Perlentaucher-Notiz zur F.A.Z.-Rezension

Stephan Wackwitz geht in seiner ausführlichen Rezension zunächst auf das auch heute in Polen noch recht populäre Nationalepos "Pan Tadeusz" von Adam Mickiewicz ein, dem er anschließend "Beniowski" gegenüber stellt. Slowackis Verhältnis zu Mickiewicz sei - so meint Wackwitz - etwa mit dem von Jean Paul zu Goethe vergleichbar. Gleichzeitig fühlt er sich bei "Beniowski" an Laurence Sternes "Tristram Shandy" erinnert, bei dem ebenfalls der Reiz mehr in den ironischen und parodistischen Ausschweifungen liegt, als in der eigentlichen Handlung.

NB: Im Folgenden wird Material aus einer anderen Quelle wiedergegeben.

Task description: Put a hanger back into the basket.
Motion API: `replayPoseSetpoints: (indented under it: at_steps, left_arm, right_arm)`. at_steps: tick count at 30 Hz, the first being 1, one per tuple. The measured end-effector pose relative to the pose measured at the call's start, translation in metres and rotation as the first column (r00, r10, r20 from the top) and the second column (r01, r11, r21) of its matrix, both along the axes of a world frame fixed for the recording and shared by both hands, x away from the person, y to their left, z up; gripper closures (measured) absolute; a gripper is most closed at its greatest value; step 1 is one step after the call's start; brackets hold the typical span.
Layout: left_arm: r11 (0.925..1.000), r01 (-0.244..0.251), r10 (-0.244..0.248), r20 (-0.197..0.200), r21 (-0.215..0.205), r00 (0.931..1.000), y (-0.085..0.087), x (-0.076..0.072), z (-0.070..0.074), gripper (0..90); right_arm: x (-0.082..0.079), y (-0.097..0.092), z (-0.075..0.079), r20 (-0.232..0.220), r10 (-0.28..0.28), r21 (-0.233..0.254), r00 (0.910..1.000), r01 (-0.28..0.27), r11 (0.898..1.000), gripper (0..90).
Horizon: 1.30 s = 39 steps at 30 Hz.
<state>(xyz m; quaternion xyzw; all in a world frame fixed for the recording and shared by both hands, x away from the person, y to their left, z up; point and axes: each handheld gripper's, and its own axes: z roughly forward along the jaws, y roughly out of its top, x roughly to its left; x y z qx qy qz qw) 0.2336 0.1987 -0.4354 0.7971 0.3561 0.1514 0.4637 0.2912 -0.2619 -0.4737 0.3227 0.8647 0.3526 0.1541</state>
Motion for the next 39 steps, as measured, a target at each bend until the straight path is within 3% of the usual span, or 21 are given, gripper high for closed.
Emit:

Wackwitz betont stark die komischen und skurrilen Elemente in Slowackis Versepos, was ihn andererseits aber wenig zu wundern scheint. Schließlich sei der Held, der eigentlich Móricz Beyovszky hieß, und seinerzeit ein "überall in Europa berühmter Abenteurer" war (Wackwitz zählt einige Lebensstationen dieses Mannes auf, der u. a. "Karriere" als Pirat, Herrscher von Madagaskar und österreichischer Söldner gemacht hat), bestens dafür geeignet, ein komisches Vorbild für Slowackis Epos zu sein. Dieser habe mit großer Viruosität einen "Schlawiner" in eine "patriotischfaustische Figur" verwandelt. Großes Lob hat Wackwitz auch für den Übersetzer übrig, der seiner Ansicht nach nicht nur die komischen, sondern auch poetischen und ernsten Momente des Originals treffend ins Deutsche übertragen hat.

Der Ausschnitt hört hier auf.